李觀清一笑,輕言:“崔師傅可是博陵崔氏的小公子,祖父在朝中官至三品,誰人不識?我們皇家的,哪個不想與崔師傅攀親?我伯伯欲將四姐,就是那位金臻公主說與崔師傅,締結百年良緣呢。”
“呦,好事啊!公主下嫁乘龍快婿,我們丸丸出息了。”
“嗨!”陸海濤小手一揮,笑言,“師父錯了,丸丸可是門閥士族,世人心目中以“五姓七望”最爲高貴,從隋朝起,歷代皇帝們甚至不惜採用生拉硬拽的辦法,直接把自己的家族強制融入士族,比如隋朝皇帝楊堅,就堅稱自己是“弘農楊氏”的後人,以自高身價。就連唐高祖當年也聲稱,李唐皇室就是“五姓七望”之一的“隴西李氏”正宗傳人,但這事曾引起爭議。《唐護法沙門法琳別傳下》記載,高僧法琳當着唐太宗的面,毫不客氣地說:“竊以拓拔元魏,北代神君。達闍達系,陰山貴種。經雲:以金易鍮石,以絹易縷褐,如舍寶女與婢交通,陛下即其人也。

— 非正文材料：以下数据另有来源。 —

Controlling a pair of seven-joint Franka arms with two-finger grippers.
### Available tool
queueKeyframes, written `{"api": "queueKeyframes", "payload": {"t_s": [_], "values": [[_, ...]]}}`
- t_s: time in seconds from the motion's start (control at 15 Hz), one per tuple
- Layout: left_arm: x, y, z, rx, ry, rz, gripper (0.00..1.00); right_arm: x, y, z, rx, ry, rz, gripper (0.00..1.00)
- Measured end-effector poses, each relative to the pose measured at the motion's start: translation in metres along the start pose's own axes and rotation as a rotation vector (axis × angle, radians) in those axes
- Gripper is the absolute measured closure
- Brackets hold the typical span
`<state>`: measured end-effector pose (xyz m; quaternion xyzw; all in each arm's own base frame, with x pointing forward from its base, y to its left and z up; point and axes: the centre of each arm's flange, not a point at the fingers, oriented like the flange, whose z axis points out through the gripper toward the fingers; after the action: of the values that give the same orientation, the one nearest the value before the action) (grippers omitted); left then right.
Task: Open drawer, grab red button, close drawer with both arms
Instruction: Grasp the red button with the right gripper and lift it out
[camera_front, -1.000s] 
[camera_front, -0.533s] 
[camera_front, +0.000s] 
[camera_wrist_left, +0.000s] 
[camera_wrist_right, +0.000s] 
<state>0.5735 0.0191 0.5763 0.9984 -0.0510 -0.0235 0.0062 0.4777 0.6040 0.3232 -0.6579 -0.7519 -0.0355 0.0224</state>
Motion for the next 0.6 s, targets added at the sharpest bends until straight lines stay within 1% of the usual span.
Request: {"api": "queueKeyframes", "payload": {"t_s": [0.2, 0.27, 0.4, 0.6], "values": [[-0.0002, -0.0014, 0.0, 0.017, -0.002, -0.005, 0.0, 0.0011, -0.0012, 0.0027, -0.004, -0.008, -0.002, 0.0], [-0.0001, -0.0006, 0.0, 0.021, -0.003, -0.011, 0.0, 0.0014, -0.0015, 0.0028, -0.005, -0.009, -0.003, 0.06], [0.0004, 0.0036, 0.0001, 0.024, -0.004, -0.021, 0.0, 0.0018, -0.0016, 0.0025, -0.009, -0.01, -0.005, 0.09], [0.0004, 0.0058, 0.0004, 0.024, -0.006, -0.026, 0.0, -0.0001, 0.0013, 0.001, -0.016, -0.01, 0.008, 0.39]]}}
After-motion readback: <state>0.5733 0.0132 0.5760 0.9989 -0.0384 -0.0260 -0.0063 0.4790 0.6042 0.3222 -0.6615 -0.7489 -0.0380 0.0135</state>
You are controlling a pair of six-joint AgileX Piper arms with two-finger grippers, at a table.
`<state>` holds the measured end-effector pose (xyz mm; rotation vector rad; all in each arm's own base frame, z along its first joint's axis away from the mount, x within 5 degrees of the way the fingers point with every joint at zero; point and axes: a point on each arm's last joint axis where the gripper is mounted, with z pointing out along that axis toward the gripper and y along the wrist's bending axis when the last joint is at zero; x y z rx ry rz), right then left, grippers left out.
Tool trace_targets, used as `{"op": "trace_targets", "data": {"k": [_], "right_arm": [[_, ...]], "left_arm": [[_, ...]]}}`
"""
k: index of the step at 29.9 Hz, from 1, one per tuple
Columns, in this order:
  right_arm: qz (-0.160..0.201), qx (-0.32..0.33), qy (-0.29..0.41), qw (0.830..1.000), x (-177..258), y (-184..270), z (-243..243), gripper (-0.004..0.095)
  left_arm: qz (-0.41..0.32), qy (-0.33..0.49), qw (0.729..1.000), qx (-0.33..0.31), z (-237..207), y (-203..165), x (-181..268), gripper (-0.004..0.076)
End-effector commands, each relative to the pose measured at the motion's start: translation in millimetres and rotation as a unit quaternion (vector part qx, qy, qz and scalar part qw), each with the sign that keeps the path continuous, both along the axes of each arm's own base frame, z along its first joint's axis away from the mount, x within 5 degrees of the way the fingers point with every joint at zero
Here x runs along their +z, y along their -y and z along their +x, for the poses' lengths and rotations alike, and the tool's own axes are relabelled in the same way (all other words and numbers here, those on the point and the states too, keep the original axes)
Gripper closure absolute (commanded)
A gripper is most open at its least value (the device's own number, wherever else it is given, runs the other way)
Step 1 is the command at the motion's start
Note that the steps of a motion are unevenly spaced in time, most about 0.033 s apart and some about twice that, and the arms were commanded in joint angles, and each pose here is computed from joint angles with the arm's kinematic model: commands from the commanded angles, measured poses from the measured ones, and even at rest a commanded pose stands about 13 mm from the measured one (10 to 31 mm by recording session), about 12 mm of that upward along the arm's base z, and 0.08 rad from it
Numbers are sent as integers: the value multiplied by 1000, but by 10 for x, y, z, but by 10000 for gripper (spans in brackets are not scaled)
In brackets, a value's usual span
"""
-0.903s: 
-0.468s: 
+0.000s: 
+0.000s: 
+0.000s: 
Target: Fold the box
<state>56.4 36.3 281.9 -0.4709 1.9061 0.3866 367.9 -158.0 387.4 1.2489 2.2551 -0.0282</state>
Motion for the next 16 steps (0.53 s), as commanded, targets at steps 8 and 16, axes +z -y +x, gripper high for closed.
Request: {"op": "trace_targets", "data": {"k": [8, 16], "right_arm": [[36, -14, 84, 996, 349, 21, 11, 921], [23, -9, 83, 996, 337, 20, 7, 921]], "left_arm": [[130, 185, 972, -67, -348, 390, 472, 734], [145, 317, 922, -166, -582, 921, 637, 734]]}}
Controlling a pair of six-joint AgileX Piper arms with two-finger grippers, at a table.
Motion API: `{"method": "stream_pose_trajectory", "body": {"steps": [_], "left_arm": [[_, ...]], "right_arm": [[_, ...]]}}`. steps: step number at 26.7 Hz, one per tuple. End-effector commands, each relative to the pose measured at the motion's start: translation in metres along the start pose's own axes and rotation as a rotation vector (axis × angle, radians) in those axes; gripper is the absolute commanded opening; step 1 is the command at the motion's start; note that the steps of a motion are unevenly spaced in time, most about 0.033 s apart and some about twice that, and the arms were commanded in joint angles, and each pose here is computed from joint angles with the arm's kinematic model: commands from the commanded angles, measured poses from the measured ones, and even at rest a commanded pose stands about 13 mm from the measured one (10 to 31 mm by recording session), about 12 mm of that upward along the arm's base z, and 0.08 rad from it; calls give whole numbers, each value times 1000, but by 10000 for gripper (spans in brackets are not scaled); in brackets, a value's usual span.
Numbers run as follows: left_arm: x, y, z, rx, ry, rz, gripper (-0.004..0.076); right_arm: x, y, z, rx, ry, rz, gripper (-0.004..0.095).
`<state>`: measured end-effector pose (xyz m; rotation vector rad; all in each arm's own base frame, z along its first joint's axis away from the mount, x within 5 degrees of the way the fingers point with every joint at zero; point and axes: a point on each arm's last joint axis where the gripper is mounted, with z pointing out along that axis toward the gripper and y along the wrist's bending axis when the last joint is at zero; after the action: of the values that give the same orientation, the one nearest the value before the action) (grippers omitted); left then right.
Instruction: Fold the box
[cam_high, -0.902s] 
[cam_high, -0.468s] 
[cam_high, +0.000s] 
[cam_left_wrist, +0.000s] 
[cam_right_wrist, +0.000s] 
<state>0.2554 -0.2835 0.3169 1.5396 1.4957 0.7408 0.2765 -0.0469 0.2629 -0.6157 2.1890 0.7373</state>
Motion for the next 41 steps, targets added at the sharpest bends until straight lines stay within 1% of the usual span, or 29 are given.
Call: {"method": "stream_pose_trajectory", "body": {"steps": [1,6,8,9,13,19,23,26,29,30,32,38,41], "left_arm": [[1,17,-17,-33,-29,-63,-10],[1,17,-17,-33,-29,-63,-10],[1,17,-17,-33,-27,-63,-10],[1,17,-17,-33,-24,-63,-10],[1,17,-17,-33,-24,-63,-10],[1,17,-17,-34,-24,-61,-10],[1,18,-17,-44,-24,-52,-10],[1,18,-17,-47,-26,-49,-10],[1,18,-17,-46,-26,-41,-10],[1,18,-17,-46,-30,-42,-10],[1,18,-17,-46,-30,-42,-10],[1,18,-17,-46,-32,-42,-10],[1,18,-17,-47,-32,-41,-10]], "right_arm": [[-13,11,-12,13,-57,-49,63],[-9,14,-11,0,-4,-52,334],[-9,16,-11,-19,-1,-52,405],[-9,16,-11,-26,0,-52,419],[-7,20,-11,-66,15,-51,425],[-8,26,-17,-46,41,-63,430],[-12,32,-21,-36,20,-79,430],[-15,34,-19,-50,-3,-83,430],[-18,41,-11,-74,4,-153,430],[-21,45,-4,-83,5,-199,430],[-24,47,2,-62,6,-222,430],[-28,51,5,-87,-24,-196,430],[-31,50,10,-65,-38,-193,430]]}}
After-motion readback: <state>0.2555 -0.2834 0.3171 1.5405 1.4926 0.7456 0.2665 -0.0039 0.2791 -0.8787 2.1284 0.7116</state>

棄北代而認隴西,陛下即其事也”,這意思就是說……咳咳,師父您懂的啊。”
崔尚也接着陸海濤的話,朝陳簡低聲道,“且不說那曹婕妤的女兒身份不高,就連心地也十分不善。我祖父斷然不會同意,縱然聖人有心與名門締結,可我祖父更在意滎陽鄭氏的九品縣丞之女,畢竟是名門望族,還是要門當戶對的好。”
“這……”陳簡略有尷尬的看了眼李觀清,誰知李觀清略略一笑,朝崔尚說道:“崔師傅說的是了,那四娘子心地不善,信佛信道倒是一樣不差。”